“O Casamento” traz Nelson Rodrigues para os tempos de Marco Feliciano
Em setembro de 1966, o primeiro e único romance lançado pelo dramaturgo Nelson Rodrigues (1912-1980) rendeu muito assunto. Assim como grande maioria de suas dezessete peças, o livro batizado de “O Casamento” provocou uma enorme polêmica e, em poucas semanas, teve seus exemplares recolhidos pela censura. A trama, calcada em temas como incesto, homossexualidade e […]
Em setembro de 1966, o primeiro e único romance lançado pelo dramaturgo Nelson Rodrigues (1912-1980) rendeu muito assunto. Assim como grande maioria de suas dezessete peças, o livro batizado de “O Casamento” provocou uma enorme polêmica e, em poucas semanas, teve seus exemplares recolhidos pela censura. A trama, calcada em temas como incesto, homossexualidade e hipocrisia social, chocou inclusive os menos conservadores em um período de entressafra dramatúrgica do autor.
É curioso perceber que, quase cinco décadas depois, o público não disfarça a surpresa ao deparar com as provocações rodriguianas. Adaptado e dirigido por Johana Albuquerque, o texto ganha o palco do Tuca e torna-se possível ouvir interjeições de espanto da plateia em algumas cenas. Em tom de tragicomédia, transitando pela farsa e o burlesco, a trama é centrada na ambígua relação de Sabino (interpretado por Renato Borghi), um rico industrial da construção civil, e sua adorada filha Glorinha (papel de Diana Bouth). Na véspera do casamento da garota, o pai recebe a visita do ginecologista da menina, Doutor Camarinha (o ator Elcio Nogueira), e é alertado que o futuro genro (o ator Daniel Alvim) foi visto beijando outro homem.

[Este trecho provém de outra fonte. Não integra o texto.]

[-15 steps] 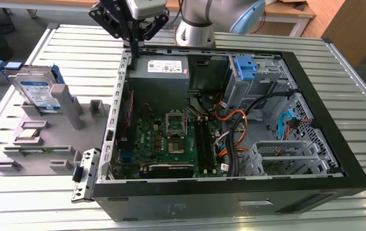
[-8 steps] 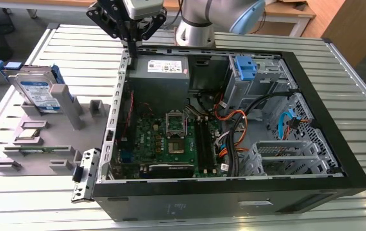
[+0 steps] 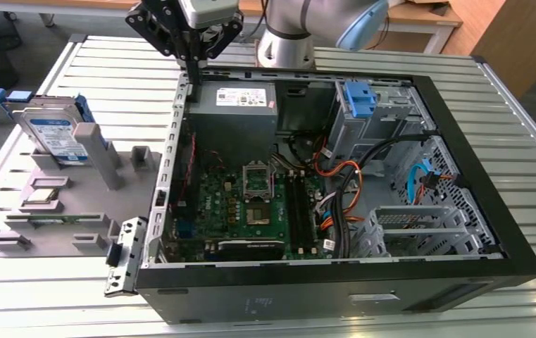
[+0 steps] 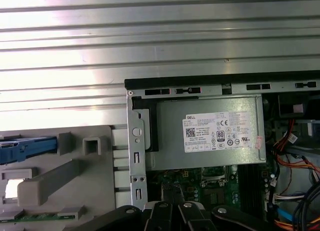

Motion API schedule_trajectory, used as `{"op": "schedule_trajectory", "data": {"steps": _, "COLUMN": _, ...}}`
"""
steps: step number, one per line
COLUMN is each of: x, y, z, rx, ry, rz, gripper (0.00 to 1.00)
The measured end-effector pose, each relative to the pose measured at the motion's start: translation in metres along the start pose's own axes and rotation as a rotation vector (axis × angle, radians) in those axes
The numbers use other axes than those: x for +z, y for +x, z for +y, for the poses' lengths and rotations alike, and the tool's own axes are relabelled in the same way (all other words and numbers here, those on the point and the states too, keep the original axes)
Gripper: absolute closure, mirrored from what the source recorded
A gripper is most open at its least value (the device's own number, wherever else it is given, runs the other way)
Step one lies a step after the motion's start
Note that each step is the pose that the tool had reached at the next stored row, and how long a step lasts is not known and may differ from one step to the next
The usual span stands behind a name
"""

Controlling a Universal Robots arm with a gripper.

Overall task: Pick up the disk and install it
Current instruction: 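Reach for the disk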

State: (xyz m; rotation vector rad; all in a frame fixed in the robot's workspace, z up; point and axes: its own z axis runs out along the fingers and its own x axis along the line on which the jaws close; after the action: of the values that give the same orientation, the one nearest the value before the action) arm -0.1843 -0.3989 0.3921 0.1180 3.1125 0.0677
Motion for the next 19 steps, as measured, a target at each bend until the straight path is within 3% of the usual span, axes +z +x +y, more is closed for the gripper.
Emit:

A encenação, concebida em parceria pela Bendita Trupe e pelo Teatro Promíscuo, é absolutamente fiel ao texto original e traz uma discussão irreverente e não menos oportuna sobre o falso moralismo. Em uma época em que o debate sobre o homossexualidade ganhou muita força, em grande parte devido ao posicionamento do presidente da Comissão de Direitos Humanos e Minorias da Câmara, o deputado Marco Feliciano (PSC-SP), o espetáculo tem o mérito de trazer o espírito transgressor de Nelson Rodrigues, devidamente compreendido, para a discussão do tema e servir de resposta.
Johana Albuquerque flertou com o espírito de cabaré – e para isso o cenário criado por André Cortez, formado por cortinas, é muito eficaz – e escapou completamente do melodramático. Os personagens fogem do realismo, são exagerados e trilham sem medo o caminho da caricatura. Da mesma forma, as cenas de sexo e nudez se fazem presente sem gratuidade, mas são capazes de aumentar o espanto do espectador. Nessa estética perigosa, o elenco de sete atores apresenta uma sintonia que adequa-se à proposta. Escalada às pressas para substituir Deborah Secco, que se afastou do projeto um mês antes do lançamento, Diana Bouth convence como Glorinha e o fato de ser pouco conhecida colabora para jogar luz sobre seus colegas e, principalmente, sobre os tipos masculinos. Renato Borghi, como sempre, não economiza em sua caracterização e, justamente por investir nesse excesso, reforça a personificação dos tipos de Nelson Rodrigues na proposta de Johana.
Entre os coadjuvantes, Maurício de Barros, Vera Bonilha e a surpreendente Regina França também adequam-se à sintonia em registros diversos. O grande destaque, no entanto, é o ator Daniel Alvim, que se aproveita de estereótipos opostos para construir Téofilo, o noivo gay, e Antônio Carlos, o garotão de praia que seduz Glorinha, e consegue a mais bem-sucedida fusão entre os objetivos da direção e a essência das criaturas de Nelson Rodrigues. E o melhor do conjunto é ver que ainda hoje o dramaturgo é capaz de chocar e servir de imagem e provocação para questões nebulosas da sociedade.